18 Mar / Half Life by Roopa Farooki
I don’t know why the galley’s back cover touts “shades of Slumdog Millionaire and The Namesake” because this book has no overlaps with either of those titles, much less their authors, or even locations! Really, not all brown people look alike – authors or their characters! Slumdog (based on the even-better than-film book Q&A) is a Mumbai story by an Indian diplomat now based in South Africa. Namesake (with the film version better than the original book) is about an immigrant Indian family and their American-born son by a Brooklyn-based Indian American.
And don’t even get me started on the cover – it represents no one in the book, much less any situation within the book’s pages!
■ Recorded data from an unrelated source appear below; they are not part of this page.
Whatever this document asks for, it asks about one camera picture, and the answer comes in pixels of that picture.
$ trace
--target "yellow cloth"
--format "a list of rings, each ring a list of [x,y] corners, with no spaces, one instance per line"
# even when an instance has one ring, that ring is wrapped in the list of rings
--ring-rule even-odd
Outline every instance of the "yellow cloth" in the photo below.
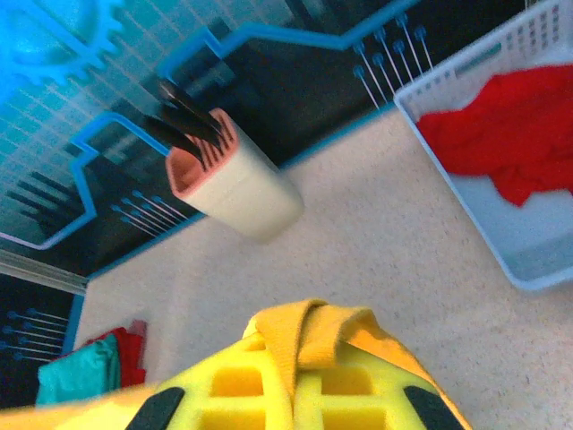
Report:
[[[48,408],[6,409],[0,428],[11,430],[101,430],[126,428],[157,385],[137,385],[91,401],[72,401]]]
[[[414,355],[379,327],[368,308],[338,307],[312,298],[260,311],[249,321],[244,337],[256,331],[264,337],[291,399],[296,369],[336,366],[337,345],[346,341],[431,383],[460,424],[472,428]]]

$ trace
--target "white plastic basket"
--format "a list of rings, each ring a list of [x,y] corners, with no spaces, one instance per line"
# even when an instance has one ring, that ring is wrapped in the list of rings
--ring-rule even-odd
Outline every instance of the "white plastic basket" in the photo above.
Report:
[[[568,63],[573,63],[573,0],[545,0],[410,82],[395,98],[509,280],[526,290],[573,282],[571,193],[534,194],[517,208],[489,177],[446,172],[415,123],[428,112],[462,108],[494,74]]]

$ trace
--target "knife block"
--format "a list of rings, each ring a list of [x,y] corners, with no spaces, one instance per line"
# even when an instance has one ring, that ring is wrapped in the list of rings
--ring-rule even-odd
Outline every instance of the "knife block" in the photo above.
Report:
[[[173,148],[166,158],[175,197],[257,242],[269,242],[303,213],[295,186],[221,109],[211,115],[222,125],[223,154],[197,137],[208,168],[190,153]]]

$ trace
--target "red fabric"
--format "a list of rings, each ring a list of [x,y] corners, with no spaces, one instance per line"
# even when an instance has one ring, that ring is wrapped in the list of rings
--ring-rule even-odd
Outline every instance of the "red fabric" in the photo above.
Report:
[[[101,336],[88,340],[85,345],[104,339],[108,334],[113,334],[117,339],[119,362],[121,365],[122,388],[145,382],[145,370],[140,369],[139,363],[143,352],[143,336],[128,333],[124,327],[110,330]]]
[[[531,193],[573,192],[573,65],[493,76],[467,107],[417,126],[448,172],[489,175],[517,206]]]
[[[127,329],[128,333],[137,334],[143,338],[143,343],[141,344],[141,351],[145,350],[145,340],[147,339],[147,323],[143,320],[133,320],[132,325]],[[137,366],[141,367],[143,363],[143,354],[140,354],[140,359],[137,362]]]

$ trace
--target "teal cloth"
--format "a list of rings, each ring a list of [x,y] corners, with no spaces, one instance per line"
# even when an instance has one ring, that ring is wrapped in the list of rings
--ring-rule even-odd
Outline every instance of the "teal cloth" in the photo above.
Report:
[[[38,370],[36,405],[89,399],[121,386],[117,339],[113,334]]]

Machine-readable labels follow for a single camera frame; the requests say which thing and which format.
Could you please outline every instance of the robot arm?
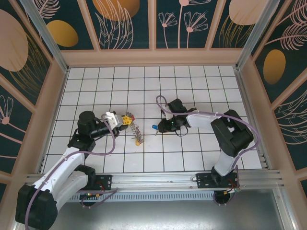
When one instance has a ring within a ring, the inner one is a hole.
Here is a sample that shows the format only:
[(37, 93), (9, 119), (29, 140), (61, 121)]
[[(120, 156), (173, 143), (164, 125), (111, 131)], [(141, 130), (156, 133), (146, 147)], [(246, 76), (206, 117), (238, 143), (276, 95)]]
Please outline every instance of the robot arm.
[[(164, 109), (172, 113), (188, 113), (196, 110), (187, 110), (179, 99), (168, 103)], [(234, 110), (229, 110), (224, 114), (241, 119)], [(254, 139), (249, 128), (241, 122), (225, 117), (197, 113), (177, 116), (167, 114), (166, 118), (163, 118), (159, 123), (157, 129), (161, 133), (175, 132), (179, 131), (182, 126), (204, 128), (215, 133), (221, 148), (219, 160), (212, 168), (212, 179), (217, 185), (223, 177), (233, 171), (232, 166), (238, 154), (246, 149)]]
[[(115, 112), (107, 112), (103, 114), (103, 118), (109, 124), (115, 137), (129, 125), (123, 121), (122, 116)], [(19, 190), (16, 221), (24, 223), (26, 210), (33, 194), (63, 159), (66, 160), (54, 171), (38, 192), (30, 209), (29, 226), (40, 230), (49, 229), (56, 220), (59, 210), (75, 193), (84, 187), (89, 190), (91, 187), (93, 188), (96, 183), (95, 169), (84, 165), (88, 154), (77, 153), (69, 158), (67, 156), (81, 150), (92, 151), (97, 138), (107, 134), (110, 134), (109, 129), (95, 117), (93, 112), (81, 113), (78, 129), (75, 130), (61, 159), (32, 186), (24, 185)]]

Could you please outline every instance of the white tiled floor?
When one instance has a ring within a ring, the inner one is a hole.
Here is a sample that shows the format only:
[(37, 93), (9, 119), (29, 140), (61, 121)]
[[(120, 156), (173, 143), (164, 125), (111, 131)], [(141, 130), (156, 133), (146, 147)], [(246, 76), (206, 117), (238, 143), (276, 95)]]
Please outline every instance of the white tiled floor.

All that superfluous stuff aside, once you get about 30 pages or so into Half Life to familiarize yourself with the three alternating voices, you’ll probably not be able to put it down. Roopa Farooki, a Pakistani-born, London-reared, Oxford-educated, southeast UK/southwest France-domiciled author of three previous novels, follows a pair of lost lovers and a father from London to Singapore to Kuala Lumpur, with memory stops throughout the South Asian subcontinent.
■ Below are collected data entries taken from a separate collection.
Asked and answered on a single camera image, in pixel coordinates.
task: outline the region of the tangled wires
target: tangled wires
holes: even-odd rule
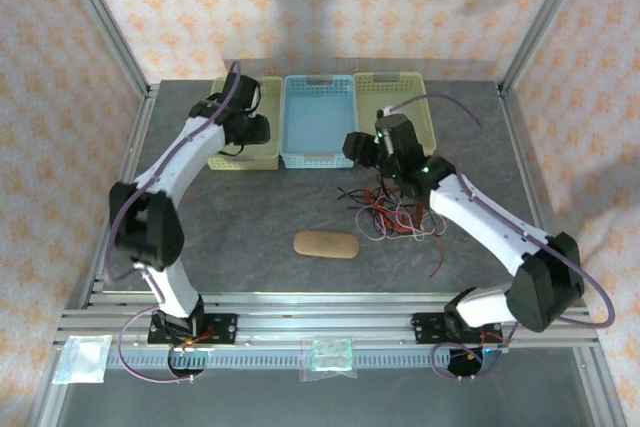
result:
[[[440,270],[445,259],[444,244],[440,239],[447,229],[444,218],[431,212],[419,202],[402,203],[400,189],[394,184],[385,183],[379,174],[374,174],[367,179],[362,189],[347,191],[338,187],[338,190],[342,192],[338,200],[349,197],[358,204],[349,206],[347,209],[357,210],[356,227],[369,240],[379,242],[385,239],[414,239],[421,242],[426,237],[434,238],[440,249],[440,262],[429,278]],[[373,230],[378,234],[377,237],[366,233],[360,225],[363,214],[369,216]]]

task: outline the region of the floral wallpaper
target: floral wallpaper
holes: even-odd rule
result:
[[[235,58],[258,75],[415,70],[432,80],[499,80],[542,3],[106,1],[151,82],[215,78]]]
[[[640,0],[566,0],[516,86],[544,216],[577,235],[612,296],[599,331],[629,425],[640,418]],[[593,289],[586,301],[602,320]]]
[[[0,0],[0,416],[23,425],[139,99],[83,0]]]

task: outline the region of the yellow plastic basket
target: yellow plastic basket
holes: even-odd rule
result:
[[[223,77],[213,82],[211,93],[222,92],[225,79]],[[208,164],[211,170],[278,170],[280,152],[280,119],[282,117],[282,78],[262,77],[260,93],[262,99],[258,107],[258,114],[264,115],[269,120],[271,140],[266,144],[247,145],[242,154],[237,157],[216,155],[209,158]],[[229,152],[237,149],[236,146],[228,146]]]
[[[355,74],[356,106],[358,126],[361,132],[375,135],[376,112],[387,106],[394,106],[416,95],[424,94],[424,82],[418,72]],[[436,150],[436,136],[433,132],[429,104],[419,100],[402,109],[416,129],[418,142],[425,155]]]

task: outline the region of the plastic basket
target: plastic basket
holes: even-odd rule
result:
[[[284,80],[282,146],[285,167],[353,167],[342,153],[358,129],[351,75],[290,75]]]
[[[222,92],[225,78],[213,82],[211,93]],[[260,93],[262,98],[257,113],[269,120],[271,139],[266,144],[247,145],[237,157],[216,155],[209,158],[211,170],[278,170],[280,153],[280,123],[282,117],[282,77],[262,77]],[[238,147],[227,146],[232,153]]]
[[[360,131],[372,135],[375,135],[378,110],[426,92],[422,75],[418,72],[363,72],[354,75],[354,80]],[[436,150],[436,136],[427,100],[419,100],[406,106],[402,113],[413,123],[425,155],[433,154]]]

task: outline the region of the small plastic bag
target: small plastic bag
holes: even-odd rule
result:
[[[104,382],[111,335],[70,335],[60,352],[53,375],[54,384],[95,384]]]
[[[353,339],[316,337],[304,339],[300,352],[300,381],[309,382],[343,375],[358,377]]]
“It’s time to stop fighting, and go home,” Aruna reads in a poetry collection one morning partway through breakfast in her London flat. And that’s exactly what she does. With only her purse and passport in hand – at least she changed out of her sleepwear – she leaves her house keys, her too-adoring doctor husband of a year who has already left for work, and their London flat that was never a home. She heads to Heathrow in a daze and boards a plane to Singapore. On the other side awaits her past – Jazz, her childhood best friend and lover since adolescence, the first person she left without a word. Meanwhile, in a Kuala Lumpur hospital, Jazz’s elderly father Hassan desperately awaits his son’s forgiveness for untold secrets so he can finally be free of his painful life.
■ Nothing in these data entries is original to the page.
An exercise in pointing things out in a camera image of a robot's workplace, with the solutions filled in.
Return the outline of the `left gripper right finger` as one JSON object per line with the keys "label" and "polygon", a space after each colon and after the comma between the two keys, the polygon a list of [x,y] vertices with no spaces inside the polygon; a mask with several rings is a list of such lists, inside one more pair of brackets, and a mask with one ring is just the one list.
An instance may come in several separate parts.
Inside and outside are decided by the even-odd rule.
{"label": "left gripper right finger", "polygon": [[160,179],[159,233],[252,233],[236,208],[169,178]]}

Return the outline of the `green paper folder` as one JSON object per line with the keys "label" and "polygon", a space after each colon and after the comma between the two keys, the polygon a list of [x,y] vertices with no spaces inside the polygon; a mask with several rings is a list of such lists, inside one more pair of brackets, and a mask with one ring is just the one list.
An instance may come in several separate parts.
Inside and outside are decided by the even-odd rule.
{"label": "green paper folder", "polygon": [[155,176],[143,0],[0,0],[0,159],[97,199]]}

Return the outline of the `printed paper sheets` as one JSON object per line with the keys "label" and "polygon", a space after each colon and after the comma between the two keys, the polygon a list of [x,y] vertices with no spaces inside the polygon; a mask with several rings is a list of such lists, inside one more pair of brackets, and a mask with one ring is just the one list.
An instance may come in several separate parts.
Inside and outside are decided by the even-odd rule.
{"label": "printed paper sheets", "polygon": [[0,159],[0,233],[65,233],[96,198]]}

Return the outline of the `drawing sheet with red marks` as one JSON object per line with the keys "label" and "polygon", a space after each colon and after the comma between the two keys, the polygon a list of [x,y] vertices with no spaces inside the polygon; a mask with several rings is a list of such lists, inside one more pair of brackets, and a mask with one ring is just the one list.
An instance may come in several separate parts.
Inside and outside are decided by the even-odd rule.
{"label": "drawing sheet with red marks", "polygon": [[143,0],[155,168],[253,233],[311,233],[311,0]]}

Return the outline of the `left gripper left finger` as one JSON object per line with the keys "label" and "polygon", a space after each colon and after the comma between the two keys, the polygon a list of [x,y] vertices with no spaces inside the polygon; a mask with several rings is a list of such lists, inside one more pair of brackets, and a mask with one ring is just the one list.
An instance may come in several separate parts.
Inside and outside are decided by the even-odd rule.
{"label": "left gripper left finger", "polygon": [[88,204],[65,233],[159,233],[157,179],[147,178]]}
Together, Aruna and Jazz must figure out who they are, especially who they are to each other. While she’s managed to wean herself from the harder drugs, Aruna’s addictive habits keep her not quite balancing on the right side of alcoholic smoker and sex addict; self-medication is clearly not working. Jazz has shut down his own heart, squandering his literary talents and churning out one exotic-setting, happy-ending romance after another. His father, a lauded poet, is fighting his failing body, hoping to stay alive just long enough to tell his son the truth of his relationship with his son’s late mother. With so many swirling secrets, you’ll probably guess one or two along the way … but don’t get too comfortable, because Farooki is very adept at turning your expectations upside down yet again …
Half Life debuts in May, so hopefully the galley’s back page at the very least proves to be just a temporary marker and the publishing-powers will realize Farooki’s original work can very-well-thank-you-very-much stand all on its own.